Il y a même des animaux qui ne connaissent point la jouissance. Les poissons écaillés sont privés de cette douceur : la femelle jette sur la vase des millions d’œufs ; le mâle qui les rencontre passe sur eux, et les féconde par sa semence, sans se mettre en peine à quelle femelle ils appartiennent.

La plupart des animaux qui s’accouplent ne goûtent de plaisir que par un seul sens ; et dès que cet appétit est satisfait, tout est éteint. Aucun animal, hors toi, ne connaît les embrassements : tout ton corps est sensible ; tes lèvres surtout jouissent d’une volupté que rien ne lasse ; et ce plaisir n’appartient qu’à ton espèce ; enfin tu peux dans tous les temps te livrer à l’amour, et les animaux n’ont qu’un temps marqué. Si tu réfléchis sur ces prééminences, tu diras avec le comte de Rochester : « L’amour, dans un pays d’athées, ferait adorer la Divinité. »

Comme les hommes ont reçu le don de perfectionner tout ce que la nature leur accorde, ils ont perfectionné l’amour. La propreté, le soin de soi-même, en rendant la peau plus délicate, augmentent le plaisir du tact ; et l’attention sur sa santé rend les organes de la volupté plus sensibles. Tous les autres sentiments entrent ensuite dans celui de l’amour, comme des métaux qui s’amalgament avec l’or : l’amitié, l’estime, viennent au secours ; les talents du corps et de l’esprit sont encore de nouvelles chaînes.

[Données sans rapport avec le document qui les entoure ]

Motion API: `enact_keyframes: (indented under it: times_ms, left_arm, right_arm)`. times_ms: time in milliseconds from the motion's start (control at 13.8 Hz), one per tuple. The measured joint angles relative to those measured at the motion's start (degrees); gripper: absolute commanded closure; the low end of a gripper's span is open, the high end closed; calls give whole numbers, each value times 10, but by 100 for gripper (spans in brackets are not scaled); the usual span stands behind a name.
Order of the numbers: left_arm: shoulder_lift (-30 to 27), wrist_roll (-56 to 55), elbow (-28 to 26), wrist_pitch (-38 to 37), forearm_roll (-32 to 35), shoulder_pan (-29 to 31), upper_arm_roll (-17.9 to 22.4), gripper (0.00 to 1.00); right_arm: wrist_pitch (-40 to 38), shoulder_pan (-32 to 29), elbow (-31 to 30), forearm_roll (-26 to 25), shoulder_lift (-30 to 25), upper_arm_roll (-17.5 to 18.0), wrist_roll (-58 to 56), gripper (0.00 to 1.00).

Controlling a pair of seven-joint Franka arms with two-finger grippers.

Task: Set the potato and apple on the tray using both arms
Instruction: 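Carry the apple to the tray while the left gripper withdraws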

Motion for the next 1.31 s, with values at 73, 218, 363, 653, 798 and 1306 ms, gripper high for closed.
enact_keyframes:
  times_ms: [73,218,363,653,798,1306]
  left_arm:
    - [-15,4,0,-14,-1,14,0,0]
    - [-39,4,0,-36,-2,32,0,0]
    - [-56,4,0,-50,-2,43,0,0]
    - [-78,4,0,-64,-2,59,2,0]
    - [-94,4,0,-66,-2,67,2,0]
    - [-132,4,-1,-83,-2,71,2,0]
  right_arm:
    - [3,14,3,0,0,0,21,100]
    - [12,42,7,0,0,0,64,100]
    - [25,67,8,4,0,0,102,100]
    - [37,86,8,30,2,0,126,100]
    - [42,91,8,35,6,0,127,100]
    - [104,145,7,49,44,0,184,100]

Nam facit ipsa suis interdum fœmina factis,
Morigerisque modis, et mundo corporo cultu
Ut facile insuescat secum vir degere vitam.

Lucr., IV, 1274-76.

On peut, sans être belle, être longtemps aimable.
L’attention, le goût, les soins, la propreté,
Un esprit naturel, un air toujours affable,
Donnent à la laideur les traits de la beauté.